Department of Bioengineering, Stanford University, Stanford, CA 94305, USA.
J Biomed Inform. 2010 Dec;43(6):932-44. doi: 10.1016/j.jbi.2010.07.001. Epub 2010 Jul 7.
As public microarray repositories rapidly accumulate gene expression data, these resources contain increasingly valuable information about cellular processes in human biology. This presents a unique opportunity for intelligent data mining methods to extract information about the transcriptional modules underlying these biological processes. Modeling cellular gene expression as a combination of functional modules, we use independent component analysis (ICA) to derive 423 fundamental components of human biology from a 9395-array compendium of heterogeneous expression data. Annotation using the Gene Ontology (GO) suggests that while some of these components represent known biological modules, others may describe biology not well characterized by existing manually-curated ontologies. In order to understand the biological functions represented by these modules, we investigate the mechanism of the preclinical anti-cancer drug parthenolide (PTL) by analyzing the differential expression of our fundamental components. Our method correctly identifies known pathways and predicts that N-glycan biosynthesis and T-cell receptor signaling may contribute to PTL response. The fundamental gene modules we describe have the potential to provide pathway-level insight into new gene expression datasets.
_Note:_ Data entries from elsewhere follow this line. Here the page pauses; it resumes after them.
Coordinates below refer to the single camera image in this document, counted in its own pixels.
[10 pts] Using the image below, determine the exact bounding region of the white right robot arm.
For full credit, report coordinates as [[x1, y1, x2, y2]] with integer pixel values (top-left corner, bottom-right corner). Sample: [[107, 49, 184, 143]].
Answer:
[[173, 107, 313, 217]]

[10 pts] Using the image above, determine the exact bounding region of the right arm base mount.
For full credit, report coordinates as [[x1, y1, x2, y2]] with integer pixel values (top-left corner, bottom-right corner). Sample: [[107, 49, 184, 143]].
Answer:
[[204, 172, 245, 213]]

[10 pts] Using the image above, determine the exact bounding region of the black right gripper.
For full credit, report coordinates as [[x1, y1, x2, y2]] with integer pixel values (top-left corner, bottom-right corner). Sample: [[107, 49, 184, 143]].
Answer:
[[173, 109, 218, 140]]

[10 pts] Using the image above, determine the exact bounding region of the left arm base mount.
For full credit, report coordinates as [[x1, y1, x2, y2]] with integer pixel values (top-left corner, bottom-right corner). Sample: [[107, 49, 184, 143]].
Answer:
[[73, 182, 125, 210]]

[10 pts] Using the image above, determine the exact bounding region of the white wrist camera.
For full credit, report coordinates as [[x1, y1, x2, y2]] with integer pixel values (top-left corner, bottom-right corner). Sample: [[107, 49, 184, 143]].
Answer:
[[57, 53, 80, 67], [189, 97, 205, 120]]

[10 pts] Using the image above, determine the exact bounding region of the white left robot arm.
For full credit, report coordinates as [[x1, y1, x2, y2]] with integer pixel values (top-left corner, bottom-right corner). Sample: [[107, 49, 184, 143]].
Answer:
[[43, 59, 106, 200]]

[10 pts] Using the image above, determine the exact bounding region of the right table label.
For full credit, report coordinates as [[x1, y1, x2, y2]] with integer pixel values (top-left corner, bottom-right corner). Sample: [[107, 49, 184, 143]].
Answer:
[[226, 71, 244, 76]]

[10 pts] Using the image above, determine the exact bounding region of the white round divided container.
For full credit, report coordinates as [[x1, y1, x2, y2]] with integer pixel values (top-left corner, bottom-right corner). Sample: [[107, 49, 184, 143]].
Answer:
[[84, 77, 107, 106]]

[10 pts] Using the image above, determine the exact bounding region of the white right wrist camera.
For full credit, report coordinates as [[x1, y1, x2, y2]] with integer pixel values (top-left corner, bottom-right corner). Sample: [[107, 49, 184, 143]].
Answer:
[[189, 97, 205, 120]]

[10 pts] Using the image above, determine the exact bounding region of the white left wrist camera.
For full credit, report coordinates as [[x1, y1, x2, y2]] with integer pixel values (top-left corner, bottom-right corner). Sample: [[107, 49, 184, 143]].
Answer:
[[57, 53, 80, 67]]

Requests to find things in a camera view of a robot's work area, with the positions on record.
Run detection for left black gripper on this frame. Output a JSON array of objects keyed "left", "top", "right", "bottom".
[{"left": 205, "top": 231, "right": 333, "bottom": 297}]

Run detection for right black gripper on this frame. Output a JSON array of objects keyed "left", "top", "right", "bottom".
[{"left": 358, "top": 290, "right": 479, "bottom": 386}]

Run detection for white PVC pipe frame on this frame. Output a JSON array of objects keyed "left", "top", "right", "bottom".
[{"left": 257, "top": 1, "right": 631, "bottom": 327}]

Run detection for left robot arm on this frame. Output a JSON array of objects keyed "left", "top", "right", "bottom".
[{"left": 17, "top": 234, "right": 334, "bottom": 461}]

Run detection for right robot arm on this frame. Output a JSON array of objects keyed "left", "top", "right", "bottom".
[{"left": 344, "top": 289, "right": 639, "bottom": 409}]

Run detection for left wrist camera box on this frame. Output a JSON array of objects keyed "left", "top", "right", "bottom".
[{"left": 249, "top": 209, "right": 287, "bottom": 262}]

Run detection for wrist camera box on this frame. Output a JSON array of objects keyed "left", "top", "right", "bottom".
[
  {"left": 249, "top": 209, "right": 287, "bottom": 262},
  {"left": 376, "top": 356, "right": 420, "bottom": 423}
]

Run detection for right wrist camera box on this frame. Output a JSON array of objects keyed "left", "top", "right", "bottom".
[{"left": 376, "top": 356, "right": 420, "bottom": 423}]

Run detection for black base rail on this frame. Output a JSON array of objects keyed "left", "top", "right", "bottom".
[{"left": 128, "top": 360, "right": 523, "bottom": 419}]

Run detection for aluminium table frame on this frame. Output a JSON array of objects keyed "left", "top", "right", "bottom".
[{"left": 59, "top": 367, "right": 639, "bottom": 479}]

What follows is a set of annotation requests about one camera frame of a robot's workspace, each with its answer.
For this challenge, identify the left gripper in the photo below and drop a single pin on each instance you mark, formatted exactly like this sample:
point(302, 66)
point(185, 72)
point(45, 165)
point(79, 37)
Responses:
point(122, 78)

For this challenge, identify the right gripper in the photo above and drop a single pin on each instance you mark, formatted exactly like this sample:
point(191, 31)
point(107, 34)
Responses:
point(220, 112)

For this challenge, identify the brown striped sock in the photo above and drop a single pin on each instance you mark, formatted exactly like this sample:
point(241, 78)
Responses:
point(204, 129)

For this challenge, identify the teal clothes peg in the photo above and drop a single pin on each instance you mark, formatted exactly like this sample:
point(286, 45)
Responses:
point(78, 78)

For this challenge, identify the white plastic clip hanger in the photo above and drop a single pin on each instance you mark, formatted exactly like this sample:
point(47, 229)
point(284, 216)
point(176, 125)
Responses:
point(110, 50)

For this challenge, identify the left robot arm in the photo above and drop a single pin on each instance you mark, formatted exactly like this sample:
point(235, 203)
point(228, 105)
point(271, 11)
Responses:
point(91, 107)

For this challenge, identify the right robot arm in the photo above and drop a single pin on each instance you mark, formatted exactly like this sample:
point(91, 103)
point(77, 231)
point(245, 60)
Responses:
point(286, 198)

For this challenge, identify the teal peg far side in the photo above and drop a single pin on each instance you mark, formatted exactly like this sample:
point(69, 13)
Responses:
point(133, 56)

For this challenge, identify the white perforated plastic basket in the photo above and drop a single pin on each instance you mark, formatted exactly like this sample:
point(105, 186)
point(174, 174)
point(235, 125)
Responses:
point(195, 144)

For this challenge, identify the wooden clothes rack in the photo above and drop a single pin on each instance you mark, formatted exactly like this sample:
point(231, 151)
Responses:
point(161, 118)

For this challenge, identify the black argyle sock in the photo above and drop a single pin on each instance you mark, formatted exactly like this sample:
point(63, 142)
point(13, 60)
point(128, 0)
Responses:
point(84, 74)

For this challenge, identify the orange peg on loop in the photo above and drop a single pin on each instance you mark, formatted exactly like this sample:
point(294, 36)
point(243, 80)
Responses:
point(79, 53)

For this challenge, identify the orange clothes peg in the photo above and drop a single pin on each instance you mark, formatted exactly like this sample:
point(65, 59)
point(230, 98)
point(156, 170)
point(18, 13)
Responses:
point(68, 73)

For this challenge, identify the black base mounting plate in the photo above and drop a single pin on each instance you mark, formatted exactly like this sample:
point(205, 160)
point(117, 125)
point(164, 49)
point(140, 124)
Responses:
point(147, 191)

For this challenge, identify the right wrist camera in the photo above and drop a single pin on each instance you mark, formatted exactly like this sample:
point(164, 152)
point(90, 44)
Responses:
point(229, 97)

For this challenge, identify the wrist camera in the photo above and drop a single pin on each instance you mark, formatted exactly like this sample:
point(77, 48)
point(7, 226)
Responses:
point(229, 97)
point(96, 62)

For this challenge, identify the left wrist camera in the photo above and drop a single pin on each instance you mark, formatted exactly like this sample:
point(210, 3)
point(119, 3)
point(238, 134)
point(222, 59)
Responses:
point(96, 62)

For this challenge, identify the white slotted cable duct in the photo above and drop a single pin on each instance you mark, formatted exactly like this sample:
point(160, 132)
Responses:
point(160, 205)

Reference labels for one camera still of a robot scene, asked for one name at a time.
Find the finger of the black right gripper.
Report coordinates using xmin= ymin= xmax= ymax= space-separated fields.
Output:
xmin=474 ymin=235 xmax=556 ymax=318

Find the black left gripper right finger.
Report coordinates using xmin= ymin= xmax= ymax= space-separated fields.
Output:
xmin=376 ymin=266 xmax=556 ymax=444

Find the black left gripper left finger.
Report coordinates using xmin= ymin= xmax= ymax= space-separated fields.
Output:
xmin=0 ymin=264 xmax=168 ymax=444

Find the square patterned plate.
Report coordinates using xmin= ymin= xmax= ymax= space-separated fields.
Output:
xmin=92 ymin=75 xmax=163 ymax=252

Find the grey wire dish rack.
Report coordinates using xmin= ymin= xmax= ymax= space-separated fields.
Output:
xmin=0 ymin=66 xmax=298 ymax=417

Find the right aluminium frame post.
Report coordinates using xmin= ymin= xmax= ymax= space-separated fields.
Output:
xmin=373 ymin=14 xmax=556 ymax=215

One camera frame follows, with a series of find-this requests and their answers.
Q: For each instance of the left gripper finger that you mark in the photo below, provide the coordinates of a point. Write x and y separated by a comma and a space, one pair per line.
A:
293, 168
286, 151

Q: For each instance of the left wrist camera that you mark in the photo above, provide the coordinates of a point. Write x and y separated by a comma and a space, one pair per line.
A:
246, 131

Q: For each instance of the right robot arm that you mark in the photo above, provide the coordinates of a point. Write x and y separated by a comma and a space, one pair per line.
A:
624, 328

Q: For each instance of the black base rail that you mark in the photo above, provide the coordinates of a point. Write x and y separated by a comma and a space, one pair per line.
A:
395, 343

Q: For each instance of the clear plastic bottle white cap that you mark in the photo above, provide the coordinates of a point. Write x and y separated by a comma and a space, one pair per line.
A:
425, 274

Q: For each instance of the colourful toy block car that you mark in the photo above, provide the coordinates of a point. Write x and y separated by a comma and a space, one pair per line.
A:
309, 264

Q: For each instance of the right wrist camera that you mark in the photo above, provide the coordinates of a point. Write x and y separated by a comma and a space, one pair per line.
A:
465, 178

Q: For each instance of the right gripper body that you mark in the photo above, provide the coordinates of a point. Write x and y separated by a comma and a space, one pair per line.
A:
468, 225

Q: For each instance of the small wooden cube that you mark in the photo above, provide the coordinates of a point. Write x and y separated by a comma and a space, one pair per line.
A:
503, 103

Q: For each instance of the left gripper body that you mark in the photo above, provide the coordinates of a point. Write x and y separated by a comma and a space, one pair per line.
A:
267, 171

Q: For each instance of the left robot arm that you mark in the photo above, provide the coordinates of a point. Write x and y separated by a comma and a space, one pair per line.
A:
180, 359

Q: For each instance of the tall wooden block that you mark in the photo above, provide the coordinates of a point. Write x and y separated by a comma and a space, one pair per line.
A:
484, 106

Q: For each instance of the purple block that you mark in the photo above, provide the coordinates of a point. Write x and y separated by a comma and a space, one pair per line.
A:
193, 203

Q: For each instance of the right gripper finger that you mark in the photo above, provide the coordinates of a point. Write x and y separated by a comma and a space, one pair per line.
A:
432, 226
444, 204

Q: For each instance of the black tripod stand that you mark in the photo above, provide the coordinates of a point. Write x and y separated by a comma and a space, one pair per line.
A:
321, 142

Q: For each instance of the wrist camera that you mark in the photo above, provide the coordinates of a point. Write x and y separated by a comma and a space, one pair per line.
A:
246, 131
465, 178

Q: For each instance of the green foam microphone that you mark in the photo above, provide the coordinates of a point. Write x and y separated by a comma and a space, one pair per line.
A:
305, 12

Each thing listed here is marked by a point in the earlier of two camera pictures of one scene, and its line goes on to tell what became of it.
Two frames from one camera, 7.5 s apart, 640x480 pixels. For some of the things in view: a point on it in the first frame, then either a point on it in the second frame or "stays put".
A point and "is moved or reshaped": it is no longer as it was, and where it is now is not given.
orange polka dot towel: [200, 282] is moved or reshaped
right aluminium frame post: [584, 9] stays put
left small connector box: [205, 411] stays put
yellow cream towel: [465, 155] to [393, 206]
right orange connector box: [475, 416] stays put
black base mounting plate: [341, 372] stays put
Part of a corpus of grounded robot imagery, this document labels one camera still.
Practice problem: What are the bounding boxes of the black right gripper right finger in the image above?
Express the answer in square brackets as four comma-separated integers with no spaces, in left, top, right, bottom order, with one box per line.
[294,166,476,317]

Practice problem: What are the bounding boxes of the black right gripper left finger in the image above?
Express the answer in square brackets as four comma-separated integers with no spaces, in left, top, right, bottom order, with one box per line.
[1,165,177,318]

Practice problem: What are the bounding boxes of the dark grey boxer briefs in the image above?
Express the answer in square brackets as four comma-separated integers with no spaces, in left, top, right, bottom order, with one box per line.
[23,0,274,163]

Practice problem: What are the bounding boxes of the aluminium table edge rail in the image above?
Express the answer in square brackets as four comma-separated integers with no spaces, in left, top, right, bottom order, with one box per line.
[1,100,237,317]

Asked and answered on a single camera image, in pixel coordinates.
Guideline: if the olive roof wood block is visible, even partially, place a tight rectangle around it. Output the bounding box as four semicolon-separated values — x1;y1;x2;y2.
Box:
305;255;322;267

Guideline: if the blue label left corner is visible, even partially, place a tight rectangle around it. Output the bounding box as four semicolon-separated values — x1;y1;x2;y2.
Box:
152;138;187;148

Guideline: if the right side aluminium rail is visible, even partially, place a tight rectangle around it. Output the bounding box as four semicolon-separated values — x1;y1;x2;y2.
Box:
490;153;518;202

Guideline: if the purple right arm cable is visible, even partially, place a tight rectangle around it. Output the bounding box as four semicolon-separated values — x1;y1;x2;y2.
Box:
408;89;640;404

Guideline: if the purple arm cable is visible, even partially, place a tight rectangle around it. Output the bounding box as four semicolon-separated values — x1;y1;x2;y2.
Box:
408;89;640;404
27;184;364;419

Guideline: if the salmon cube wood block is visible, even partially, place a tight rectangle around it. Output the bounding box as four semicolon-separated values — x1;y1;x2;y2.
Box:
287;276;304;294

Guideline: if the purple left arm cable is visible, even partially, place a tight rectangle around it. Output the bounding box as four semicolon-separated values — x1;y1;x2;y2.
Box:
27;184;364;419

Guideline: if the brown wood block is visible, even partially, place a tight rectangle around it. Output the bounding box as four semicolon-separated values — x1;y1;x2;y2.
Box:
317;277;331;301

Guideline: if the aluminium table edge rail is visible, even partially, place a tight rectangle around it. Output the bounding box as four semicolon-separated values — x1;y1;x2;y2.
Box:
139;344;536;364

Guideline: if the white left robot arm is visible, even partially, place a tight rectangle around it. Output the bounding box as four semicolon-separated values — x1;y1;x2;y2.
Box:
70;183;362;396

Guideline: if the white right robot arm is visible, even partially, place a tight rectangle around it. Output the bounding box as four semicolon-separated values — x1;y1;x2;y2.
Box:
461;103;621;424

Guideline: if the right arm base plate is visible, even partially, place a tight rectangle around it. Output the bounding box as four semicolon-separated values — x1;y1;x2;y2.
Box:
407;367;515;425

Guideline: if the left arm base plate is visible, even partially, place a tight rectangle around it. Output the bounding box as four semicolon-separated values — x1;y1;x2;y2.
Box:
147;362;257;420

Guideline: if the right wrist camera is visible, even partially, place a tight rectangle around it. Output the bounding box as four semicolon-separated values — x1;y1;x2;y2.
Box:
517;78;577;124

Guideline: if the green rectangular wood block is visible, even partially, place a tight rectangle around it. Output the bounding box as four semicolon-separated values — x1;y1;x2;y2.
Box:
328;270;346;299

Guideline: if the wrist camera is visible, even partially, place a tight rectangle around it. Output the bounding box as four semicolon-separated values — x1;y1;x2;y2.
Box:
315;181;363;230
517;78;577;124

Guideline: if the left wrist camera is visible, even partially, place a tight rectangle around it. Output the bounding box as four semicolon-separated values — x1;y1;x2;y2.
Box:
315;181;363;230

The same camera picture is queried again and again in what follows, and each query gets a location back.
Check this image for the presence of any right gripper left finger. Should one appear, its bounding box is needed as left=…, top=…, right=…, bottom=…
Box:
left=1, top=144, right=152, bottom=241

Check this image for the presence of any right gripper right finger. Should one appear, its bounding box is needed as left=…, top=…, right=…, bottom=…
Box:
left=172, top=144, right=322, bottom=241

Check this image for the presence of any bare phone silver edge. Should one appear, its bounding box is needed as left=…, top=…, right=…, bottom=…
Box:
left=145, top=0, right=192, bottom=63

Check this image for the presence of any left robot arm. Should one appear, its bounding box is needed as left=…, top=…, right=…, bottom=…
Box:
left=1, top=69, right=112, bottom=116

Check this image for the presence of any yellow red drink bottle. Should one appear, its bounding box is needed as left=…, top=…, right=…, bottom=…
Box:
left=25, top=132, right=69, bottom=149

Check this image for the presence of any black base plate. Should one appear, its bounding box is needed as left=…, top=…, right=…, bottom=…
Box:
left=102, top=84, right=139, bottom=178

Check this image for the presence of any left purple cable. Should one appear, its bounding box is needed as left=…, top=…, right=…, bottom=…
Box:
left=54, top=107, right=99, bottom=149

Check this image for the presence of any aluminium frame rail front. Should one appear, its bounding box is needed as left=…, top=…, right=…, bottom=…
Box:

随着公共基因芯片数据库迅速积累基因表达数据,这些资源包含了越来越有价值的人类生物学细胞过程信息。这为智能数据挖掘方法提供了独特的机会,可以提取这些生物过程中潜在转录模块的信息。我们将细胞基因表达建模为功能模块的组合,使用独立成分分析(ICA)从一个包含异质表达数据的 9395 个基因芯片的汇编中得出 423 个人类生物学的基本组件。使用基因本体论(GO)注释表明,虽然这些组件中的一些代表已知的生物学模块,但其他组件可能描述了现有手工整理本体论尚未很好描述的生物学。为了了解这些模块所代表的生物学功能,我们通过分析基本组件的差异表达来研究临床前抗癌药物小白菊内酯(PTL)的作用机制。我们的方法正确识别了已知途径,并预测 N-聚糖生物合成和 T 细胞受体信号可能有助于 PTL 反应。我们描述的基本基因模块有可能为新的基因表达数据集提供途径水平的见解。